Harry Barr grew up on a family farm in Ontario’s Ottawa Valley and studied agribusiness at Guelph University, but when his uncle Mel asked him to help run a placer gold mine in the jungles of Colombia, a future career in mining became set in stone. Barr spent three years at the mine as managing director.
“I got sucked into the gold business at twenty-three and I loved it from the get-go,” he says.
Barr returned to Canada in 1981 and it wasn’t long before he started finding projects and launching companies of his own, including what became Freegold Ventures (ITF-T, FGOVF-O), CanAlaska Uranium (CVV-V, CVVLF-O), Pacific North West Capital (PFN-T), Fire River Gold (FAU-V, FVGCF-O), Next Gen Metals (N-V), and El Nino Ventures (ELN-V).
“I’m an explorer, deal-maker, financier and promoter,” Barr says. “I don’t have fifty-two personalities but I sometimes feel like I do.”
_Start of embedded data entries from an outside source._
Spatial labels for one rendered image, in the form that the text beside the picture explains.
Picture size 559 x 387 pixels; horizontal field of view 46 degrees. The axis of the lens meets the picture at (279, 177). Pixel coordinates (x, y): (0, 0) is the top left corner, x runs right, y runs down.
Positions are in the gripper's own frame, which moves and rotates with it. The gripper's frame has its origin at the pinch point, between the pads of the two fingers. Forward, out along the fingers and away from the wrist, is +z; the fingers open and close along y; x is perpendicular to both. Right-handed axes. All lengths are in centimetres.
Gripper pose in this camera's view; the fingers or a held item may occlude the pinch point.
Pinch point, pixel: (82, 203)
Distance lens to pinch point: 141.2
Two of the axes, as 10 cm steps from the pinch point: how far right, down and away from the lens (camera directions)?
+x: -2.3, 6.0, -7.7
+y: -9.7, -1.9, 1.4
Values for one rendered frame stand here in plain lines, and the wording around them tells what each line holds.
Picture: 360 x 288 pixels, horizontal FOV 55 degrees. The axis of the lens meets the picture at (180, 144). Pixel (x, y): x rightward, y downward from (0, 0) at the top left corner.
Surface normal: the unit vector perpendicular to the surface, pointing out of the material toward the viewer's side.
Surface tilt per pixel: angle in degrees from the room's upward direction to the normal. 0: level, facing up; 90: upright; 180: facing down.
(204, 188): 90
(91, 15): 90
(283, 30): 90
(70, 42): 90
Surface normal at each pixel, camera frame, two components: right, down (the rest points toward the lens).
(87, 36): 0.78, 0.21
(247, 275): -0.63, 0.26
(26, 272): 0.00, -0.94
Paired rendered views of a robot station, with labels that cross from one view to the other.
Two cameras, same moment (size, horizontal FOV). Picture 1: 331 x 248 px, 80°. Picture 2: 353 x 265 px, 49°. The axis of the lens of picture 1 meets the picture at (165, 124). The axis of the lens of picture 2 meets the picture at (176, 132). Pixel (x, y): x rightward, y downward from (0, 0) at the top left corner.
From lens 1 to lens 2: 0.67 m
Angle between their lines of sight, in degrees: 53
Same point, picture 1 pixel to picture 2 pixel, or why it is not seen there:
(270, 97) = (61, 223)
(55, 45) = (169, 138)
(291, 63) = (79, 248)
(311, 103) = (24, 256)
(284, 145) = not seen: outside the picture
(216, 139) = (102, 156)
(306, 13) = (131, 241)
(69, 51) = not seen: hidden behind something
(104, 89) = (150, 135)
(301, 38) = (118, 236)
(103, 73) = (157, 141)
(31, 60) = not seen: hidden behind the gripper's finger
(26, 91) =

Barr is passionate about all the companies he has created, but what dominates the discussion in an interview during his recent swing through Toronto is Pacific North West Capital’s River Valley platinum group metals project, one of North America’s largest stand-alone PGM projects, about 60 km east of Sudbury, Ont.
“The project has extensive exploration upside with over a nine-km prospective horizon,” Barr says, “and it’s located in one of the best mining districts in the world.”
In March, the company completed 60 km of line cutting and 20 line kilometres of 3D induced polarization surveying. An additional 40 line kilometres is underway.
The first phase of drilling kicked off in early April – a 3,500-metre, 20-hole drill program. The next phase is expected to begin in the fall or winter of this year and will involve about 12,000 metres of drilling, along with airborne geophysical surveys and a preliminary economic study.
A resource estimate was published in 2006. At a 1 gram platinum/palladium per tonne cut-off grade, measured and indicated resources stand at 19.3 million tonnes grading 1.18 grams palladium per tonne (733,000 oz. contained palladium), 0.39 gram platinum per tonne (245,100 oz. contained platinum), and 0.07 gram gold per tonne (43,600 oz. contained gold).
Inferred resources add 881,000 tonnes of 1.36 grams palladium (38,400 oz. palladium), 0.46 gram platinum (13,100 oz. platinum), and 0.07 gram gold (2,100 oz. gold).
Pacific North West optioned the mineral claims at River Valley in 1998 after the discovery of highly anomalous PGM values in grab samples. A year later the company optioned the property to Anglo Platinum (AGPPY-O), the world’s largest primary producer of PGMs.
Anglo Platinum went on to
invest more than $22 million on exploration for a 50% stake in the joint venture. But the financial crisis hit Anglo Platinum hard, and it no longer wanted to spend any money on the project.
“Nobody cared much about PGMs in 2009,” Barr says. “It’s such a small industry in North America, it’s stupid.”
Eventually Pacific North West negotiated to acquire Anglo
Platinum’s 50% stake in the project in exchange for 12% of its outstanding shares and Barr says the company is prepared to fund the project through to feasibility and up to production.
As of April 20, the company reported $8.4 million in working capital and securities.
At presstime Pacific North West Capital was trading at 36¢ per share and over the last year has traded between 8¢ (August 2010) and 40¢ (April 2011).
The Vancouver-based junior has 85.7 million shares outstanding.